- [AIM OF THE TASK]: Both the line with "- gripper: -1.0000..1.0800" and the line with "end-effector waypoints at" in the records below must appear in the output, along with every line between them, exactly and with nothing added.

- [Records drawn from a dataset]:
= = =

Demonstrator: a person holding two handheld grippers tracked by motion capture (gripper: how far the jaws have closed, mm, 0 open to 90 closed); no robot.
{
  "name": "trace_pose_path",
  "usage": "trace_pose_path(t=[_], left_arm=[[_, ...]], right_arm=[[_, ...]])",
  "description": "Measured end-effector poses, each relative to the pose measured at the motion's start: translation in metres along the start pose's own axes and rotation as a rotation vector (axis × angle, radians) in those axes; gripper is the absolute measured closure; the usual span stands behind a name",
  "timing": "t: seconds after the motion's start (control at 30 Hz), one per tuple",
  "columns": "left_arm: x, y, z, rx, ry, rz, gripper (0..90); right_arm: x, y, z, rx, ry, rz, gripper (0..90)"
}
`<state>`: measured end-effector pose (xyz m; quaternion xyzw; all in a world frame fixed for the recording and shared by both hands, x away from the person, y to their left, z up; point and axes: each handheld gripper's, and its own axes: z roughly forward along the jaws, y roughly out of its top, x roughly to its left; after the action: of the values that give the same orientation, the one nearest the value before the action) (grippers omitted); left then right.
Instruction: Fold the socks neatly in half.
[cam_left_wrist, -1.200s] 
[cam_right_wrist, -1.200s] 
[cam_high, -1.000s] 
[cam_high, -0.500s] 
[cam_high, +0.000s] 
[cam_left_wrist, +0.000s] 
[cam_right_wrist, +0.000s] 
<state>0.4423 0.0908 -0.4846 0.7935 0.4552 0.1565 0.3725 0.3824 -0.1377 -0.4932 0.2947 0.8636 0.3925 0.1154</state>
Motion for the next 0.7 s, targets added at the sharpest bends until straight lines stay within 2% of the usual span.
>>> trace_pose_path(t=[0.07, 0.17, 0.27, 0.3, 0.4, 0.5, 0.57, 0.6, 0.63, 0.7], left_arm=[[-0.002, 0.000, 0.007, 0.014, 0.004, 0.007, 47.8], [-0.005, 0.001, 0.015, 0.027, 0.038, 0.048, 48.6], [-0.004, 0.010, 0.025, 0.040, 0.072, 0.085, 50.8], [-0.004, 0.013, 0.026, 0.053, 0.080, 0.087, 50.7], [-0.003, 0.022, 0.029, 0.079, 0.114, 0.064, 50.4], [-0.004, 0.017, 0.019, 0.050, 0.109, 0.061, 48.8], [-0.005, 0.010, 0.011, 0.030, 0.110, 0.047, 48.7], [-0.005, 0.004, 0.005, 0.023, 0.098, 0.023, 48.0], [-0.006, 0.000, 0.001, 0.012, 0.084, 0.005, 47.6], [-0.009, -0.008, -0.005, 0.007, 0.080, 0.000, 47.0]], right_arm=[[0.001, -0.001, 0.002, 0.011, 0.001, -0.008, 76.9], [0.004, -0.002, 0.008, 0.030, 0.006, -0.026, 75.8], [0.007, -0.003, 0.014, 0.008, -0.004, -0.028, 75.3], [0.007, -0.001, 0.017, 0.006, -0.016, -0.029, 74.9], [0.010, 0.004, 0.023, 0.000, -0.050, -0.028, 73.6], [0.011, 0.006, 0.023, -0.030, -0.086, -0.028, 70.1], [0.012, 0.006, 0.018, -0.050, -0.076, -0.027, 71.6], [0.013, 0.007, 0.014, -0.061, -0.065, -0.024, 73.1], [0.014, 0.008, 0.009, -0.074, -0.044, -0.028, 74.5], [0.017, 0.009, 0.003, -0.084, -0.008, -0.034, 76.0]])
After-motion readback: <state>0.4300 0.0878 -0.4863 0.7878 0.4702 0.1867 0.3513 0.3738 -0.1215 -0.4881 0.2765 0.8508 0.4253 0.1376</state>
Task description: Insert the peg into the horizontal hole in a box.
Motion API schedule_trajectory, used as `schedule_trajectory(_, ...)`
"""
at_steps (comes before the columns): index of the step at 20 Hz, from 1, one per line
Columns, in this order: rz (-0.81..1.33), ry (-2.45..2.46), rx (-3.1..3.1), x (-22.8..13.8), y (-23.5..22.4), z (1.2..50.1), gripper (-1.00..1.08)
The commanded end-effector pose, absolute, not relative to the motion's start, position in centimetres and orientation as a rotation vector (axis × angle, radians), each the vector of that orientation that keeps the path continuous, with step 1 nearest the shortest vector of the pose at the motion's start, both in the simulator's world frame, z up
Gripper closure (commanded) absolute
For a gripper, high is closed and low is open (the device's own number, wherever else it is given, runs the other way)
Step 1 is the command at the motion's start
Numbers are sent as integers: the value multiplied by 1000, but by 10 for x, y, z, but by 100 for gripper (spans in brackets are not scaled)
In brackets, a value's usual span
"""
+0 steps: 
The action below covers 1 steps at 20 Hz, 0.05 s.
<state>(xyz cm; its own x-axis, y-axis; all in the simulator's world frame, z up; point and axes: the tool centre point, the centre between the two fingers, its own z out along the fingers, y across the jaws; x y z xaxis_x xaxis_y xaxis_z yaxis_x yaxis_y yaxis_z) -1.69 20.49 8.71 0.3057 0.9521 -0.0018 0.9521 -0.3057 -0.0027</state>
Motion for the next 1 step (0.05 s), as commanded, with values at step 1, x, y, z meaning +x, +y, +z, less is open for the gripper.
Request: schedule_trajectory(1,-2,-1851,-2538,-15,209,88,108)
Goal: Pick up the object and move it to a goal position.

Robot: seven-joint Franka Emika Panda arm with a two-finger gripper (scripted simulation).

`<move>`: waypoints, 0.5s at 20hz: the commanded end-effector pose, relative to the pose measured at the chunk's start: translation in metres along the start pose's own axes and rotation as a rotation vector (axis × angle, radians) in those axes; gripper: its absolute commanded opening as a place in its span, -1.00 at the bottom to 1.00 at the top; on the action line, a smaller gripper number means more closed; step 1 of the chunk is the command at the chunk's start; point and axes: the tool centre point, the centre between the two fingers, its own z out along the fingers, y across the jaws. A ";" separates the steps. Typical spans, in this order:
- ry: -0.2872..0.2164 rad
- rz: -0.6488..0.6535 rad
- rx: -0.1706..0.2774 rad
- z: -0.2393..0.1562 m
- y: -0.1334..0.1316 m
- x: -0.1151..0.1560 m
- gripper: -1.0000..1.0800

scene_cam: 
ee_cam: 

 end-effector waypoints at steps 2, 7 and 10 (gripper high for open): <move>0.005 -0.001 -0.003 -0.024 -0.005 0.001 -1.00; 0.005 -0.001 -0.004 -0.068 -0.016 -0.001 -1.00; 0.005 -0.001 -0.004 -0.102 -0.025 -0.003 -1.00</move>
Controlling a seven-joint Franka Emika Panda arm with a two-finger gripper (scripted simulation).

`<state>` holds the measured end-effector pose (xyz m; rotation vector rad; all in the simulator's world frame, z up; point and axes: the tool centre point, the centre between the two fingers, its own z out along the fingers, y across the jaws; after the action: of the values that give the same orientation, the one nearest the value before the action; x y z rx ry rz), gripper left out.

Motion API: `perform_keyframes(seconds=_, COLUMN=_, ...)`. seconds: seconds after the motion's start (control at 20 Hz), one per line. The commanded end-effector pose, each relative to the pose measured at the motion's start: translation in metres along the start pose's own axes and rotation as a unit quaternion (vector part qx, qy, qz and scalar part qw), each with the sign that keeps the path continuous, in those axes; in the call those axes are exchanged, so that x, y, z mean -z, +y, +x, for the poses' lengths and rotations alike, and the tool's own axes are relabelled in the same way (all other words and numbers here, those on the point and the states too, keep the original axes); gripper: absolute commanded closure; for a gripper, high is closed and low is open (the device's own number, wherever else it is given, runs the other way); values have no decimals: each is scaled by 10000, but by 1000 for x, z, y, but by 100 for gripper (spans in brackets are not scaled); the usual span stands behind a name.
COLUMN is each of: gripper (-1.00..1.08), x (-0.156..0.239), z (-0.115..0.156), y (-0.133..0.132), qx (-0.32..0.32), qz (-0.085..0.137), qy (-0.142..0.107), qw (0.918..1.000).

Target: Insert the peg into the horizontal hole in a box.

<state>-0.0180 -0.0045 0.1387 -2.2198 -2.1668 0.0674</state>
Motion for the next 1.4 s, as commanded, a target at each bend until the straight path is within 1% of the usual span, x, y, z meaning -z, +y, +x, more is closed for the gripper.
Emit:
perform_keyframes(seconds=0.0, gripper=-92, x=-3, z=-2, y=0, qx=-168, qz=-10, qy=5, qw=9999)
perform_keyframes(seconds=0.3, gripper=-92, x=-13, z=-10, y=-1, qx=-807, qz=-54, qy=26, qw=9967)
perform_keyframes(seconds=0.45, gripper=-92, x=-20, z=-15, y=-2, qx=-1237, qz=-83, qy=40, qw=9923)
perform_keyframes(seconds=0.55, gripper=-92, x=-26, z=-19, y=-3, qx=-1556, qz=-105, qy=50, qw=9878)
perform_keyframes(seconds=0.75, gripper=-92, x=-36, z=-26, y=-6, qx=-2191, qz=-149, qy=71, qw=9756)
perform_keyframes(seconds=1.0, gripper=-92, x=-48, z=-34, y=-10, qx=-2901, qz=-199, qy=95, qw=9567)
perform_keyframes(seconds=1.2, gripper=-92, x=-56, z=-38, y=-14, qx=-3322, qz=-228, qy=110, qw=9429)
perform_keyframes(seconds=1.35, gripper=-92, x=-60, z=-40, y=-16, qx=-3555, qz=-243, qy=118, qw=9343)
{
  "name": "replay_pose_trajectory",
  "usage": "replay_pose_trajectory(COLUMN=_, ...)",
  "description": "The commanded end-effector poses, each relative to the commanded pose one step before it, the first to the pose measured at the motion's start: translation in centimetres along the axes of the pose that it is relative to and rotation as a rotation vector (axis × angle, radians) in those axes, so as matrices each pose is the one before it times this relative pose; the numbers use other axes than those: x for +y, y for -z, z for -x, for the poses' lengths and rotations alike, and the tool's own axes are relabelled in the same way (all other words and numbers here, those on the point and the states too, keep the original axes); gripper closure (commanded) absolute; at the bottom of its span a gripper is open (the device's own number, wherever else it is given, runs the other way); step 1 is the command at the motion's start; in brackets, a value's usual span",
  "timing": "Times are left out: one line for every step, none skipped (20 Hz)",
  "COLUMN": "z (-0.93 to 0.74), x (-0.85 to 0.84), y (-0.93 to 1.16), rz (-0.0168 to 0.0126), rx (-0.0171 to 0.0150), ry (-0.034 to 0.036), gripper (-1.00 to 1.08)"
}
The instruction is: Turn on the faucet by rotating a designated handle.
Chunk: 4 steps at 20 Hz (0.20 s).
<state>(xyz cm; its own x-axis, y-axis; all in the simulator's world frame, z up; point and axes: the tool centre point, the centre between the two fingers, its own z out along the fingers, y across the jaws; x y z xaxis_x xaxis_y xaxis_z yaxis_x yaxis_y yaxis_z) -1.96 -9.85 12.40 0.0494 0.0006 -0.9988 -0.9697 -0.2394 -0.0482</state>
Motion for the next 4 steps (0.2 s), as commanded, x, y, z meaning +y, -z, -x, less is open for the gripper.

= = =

- [RESPONSE BOX]:
- gripper: -1.0000..1.0800

scene_cam: 
ee_cam: 

 end-effector waypoints at steps 2, 7 and 10 (gripper high for open): <move>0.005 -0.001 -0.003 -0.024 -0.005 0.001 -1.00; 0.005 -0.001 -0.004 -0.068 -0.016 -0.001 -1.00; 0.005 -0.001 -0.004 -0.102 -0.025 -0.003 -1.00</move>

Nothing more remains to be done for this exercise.